→ Prompt
Each record should be given again exactly, and any picture in it left out.

[Records excerpted from a collection]
=====

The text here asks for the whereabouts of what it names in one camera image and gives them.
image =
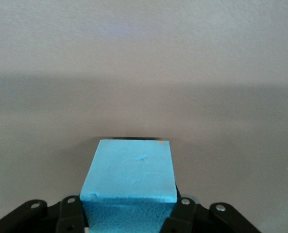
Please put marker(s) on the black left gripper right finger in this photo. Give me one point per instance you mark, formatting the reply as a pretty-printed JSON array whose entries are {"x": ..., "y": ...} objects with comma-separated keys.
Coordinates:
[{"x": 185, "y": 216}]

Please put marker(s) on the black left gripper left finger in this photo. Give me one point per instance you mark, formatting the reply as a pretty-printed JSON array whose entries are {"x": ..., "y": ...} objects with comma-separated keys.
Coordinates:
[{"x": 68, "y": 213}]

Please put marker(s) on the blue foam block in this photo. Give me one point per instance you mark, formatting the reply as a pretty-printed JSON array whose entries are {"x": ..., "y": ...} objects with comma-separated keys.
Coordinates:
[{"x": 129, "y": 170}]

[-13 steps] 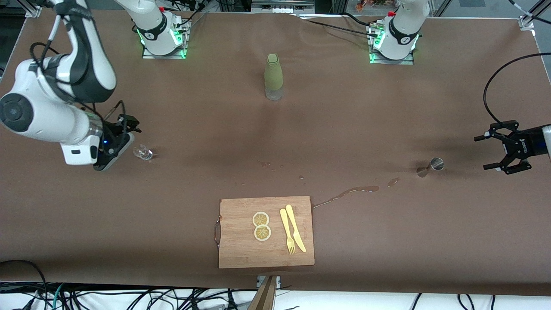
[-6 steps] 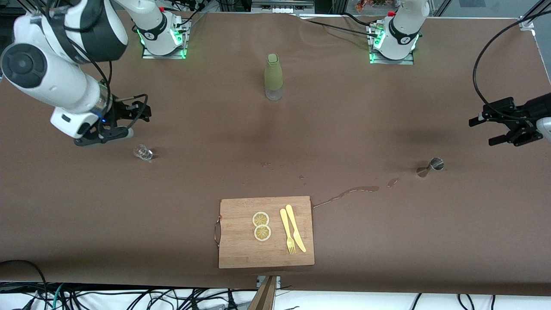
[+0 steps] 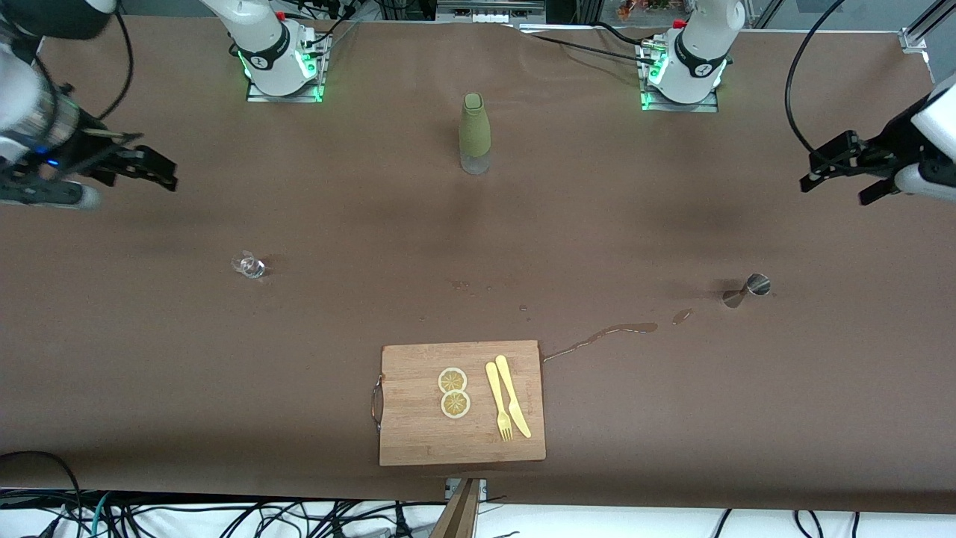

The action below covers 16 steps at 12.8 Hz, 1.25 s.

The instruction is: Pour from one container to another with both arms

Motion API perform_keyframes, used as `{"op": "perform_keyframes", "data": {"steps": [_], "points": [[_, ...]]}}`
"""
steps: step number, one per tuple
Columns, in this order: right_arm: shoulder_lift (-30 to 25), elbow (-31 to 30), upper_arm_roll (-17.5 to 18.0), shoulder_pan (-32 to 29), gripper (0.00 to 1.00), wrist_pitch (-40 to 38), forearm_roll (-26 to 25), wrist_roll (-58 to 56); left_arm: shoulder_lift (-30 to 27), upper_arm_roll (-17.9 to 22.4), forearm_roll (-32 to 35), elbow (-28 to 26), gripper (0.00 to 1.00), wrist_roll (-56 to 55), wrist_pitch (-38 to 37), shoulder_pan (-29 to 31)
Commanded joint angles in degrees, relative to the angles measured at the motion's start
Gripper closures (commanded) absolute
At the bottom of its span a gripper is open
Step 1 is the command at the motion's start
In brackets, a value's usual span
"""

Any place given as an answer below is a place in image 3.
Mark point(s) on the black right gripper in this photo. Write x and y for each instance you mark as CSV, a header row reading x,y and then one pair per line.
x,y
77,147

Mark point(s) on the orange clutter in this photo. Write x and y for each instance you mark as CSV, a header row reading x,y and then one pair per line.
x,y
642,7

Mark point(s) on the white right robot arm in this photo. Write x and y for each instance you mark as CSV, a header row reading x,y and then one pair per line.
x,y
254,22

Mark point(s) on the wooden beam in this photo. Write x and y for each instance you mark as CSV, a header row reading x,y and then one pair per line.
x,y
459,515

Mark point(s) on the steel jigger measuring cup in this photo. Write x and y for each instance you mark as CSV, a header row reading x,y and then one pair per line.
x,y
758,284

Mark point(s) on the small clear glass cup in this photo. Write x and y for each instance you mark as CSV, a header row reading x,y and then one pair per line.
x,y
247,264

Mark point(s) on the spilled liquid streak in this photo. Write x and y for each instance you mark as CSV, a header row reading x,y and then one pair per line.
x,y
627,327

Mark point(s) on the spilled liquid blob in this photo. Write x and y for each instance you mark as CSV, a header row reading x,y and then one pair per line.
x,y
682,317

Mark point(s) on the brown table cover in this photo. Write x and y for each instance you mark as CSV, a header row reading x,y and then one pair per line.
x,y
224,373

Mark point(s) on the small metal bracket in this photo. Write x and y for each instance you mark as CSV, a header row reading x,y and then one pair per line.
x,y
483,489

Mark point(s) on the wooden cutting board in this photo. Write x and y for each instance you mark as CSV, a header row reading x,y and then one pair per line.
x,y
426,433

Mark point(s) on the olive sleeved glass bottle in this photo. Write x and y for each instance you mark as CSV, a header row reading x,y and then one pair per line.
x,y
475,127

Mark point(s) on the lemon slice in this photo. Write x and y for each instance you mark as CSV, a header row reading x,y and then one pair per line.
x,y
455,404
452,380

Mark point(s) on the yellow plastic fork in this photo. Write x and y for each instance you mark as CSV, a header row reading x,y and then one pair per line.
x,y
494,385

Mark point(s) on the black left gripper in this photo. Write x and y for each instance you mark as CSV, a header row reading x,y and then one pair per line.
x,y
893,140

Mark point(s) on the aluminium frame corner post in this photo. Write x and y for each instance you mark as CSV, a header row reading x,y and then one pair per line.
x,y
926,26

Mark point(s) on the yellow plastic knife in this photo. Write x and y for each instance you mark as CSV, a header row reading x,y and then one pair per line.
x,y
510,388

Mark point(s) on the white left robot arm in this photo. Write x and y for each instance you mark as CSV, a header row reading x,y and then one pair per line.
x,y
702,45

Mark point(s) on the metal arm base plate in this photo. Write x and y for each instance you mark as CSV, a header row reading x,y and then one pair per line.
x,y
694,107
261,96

=====

→ Exercise output
The text here asks for the whereabouts of what it names in one camera image and gives them.
image =
Please put marker(s) on the black left gripper right finger in this photo. Give me one point per instance you mark, formatting the reply as a pretty-printed JSON array whose entries are {"x": ..., "y": ...} objects with comma-separated keys.
Coordinates:
[{"x": 185, "y": 216}]

Please put marker(s) on the black left gripper left finger in this photo. Give me one point per instance you mark, formatting the reply as a pretty-printed JSON array whose entries are {"x": ..., "y": ...} objects with comma-separated keys.
Coordinates:
[{"x": 68, "y": 213}]

Please put marker(s) on the blue foam block in this photo. Give me one point per instance you mark, formatting the reply as a pretty-printed JSON array whose entries are {"x": ..., "y": ...} objects with comma-separated keys.
Coordinates:
[{"x": 129, "y": 170}]

[-13 steps] 
[-6 steps] 
[+0 steps] 

The action below covers 16 steps at 12.8 Hz, 1.25 s.

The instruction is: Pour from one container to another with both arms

Motion API perform_keyframes, used as `{"op": "perform_keyframes", "data": {"steps": [_], "points": [[_, ...]]}}`
"""
steps: step number, one per tuple
Columns, in this order: right_arm: shoulder_lift (-30 to 25), elbow (-31 to 30), upper_arm_roll (-17.5 to 18.0), shoulder_pan (-32 to 29), gripper (0.00 to 1.00), wrist_pitch (-40 to 38), forearm_roll (-26 to 25), wrist_roll (-58 to 56); left_arm: shoulder_lift (-30 to 27), upper_arm_roll (-17.9 to 22.4), forearm_roll (-32 to 35), elbow (-28 to 26), gripper (0.00 to 1.00), wrist_roll (-56 to 55), wrist_pitch (-38 to 37), shoulder_pan (-29 to 31)
Commanded joint angles in degrees, relative to the angles measured at the motion's start
Gripper closures (commanded) absolute
At the bottom of its span a gripper is open
Step 1 is the command at the motion's start
In brackets, a value's usual span
"""

Any place given as an answer below is a place in image 3.
Mark point(s) on the black right gripper in this photo. Write x and y for each instance you mark as CSV, a header row reading x,y and then one pair per line.
x,y
77,147

Mark point(s) on the orange clutter in this photo. Write x and y for each instance you mark as CSV, a header row reading x,y and then one pair per line.
x,y
642,7

Mark point(s) on the white right robot arm in this photo. Write x and y for each instance you mark as CSV, a header row reading x,y and then one pair per line.
x,y
254,22

Mark point(s) on the wooden beam in this photo. Write x and y for each instance you mark as CSV, a header row reading x,y and then one pair per line.
x,y
459,515

Mark point(s) on the steel jigger measuring cup in this photo. Write x and y for each instance you mark as CSV, a header row reading x,y and then one pair per line.
x,y
758,284

Mark point(s) on the small clear glass cup in this photo. Write x and y for each instance you mark as CSV, a header row reading x,y and then one pair per line.
x,y
247,264

Mark point(s) on the spilled liquid streak in this photo. Write x and y for each instance you mark as CSV, a header row reading x,y and then one pair per line.
x,y
627,327

Mark point(s) on the spilled liquid blob in this photo. Write x and y for each instance you mark as CSV, a header row reading x,y and then one pair per line.
x,y
682,317

Mark point(s) on the brown table cover in this photo. Write x and y for each instance you mark as CSV, a header row reading x,y and then one pair per line.
x,y
224,373

Mark point(s) on the small metal bracket in this photo. Write x and y for each instance you mark as CSV, a header row reading x,y and then one pair per line.
x,y
483,489

Mark point(s) on the wooden cutting board in this photo. Write x and y for each instance you mark as CSV, a header row reading x,y and then one pair per line.
x,y
426,433

Mark point(s) on the olive sleeved glass bottle in this photo. Write x and y for each instance you mark as CSV, a header row reading x,y and then one pair per line.
x,y
475,127

Mark point(s) on the lemon slice in this photo. Write x and y for each instance you mark as CSV, a header row reading x,y and then one pair per line.
x,y
455,404
452,380

Mark point(s) on the yellow plastic fork in this photo. Write x and y for each instance you mark as CSV, a header row reading x,y and then one pair per line.
x,y
494,385

Mark point(s) on the black left gripper in this photo. Write x and y for each instance you mark as CSV, a header row reading x,y and then one pair per line.
x,y
893,140

Mark point(s) on the aluminium frame corner post in this photo. Write x and y for each instance you mark as CSV, a header row reading x,y and then one pair per line.
x,y
926,26

Mark point(s) on the yellow plastic knife in this photo. Write x and y for each instance you mark as CSV, a header row reading x,y and then one pair per line.
x,y
510,388

Mark point(s) on the white left robot arm in this photo. Write x and y for each instance you mark as CSV, a header row reading x,y and then one pair per line.
x,y
702,45

Mark point(s) on the metal arm base plate in this photo. Write x and y for each instance you mark as CSV, a header row reading x,y and then one pair per line.
x,y
694,107
261,96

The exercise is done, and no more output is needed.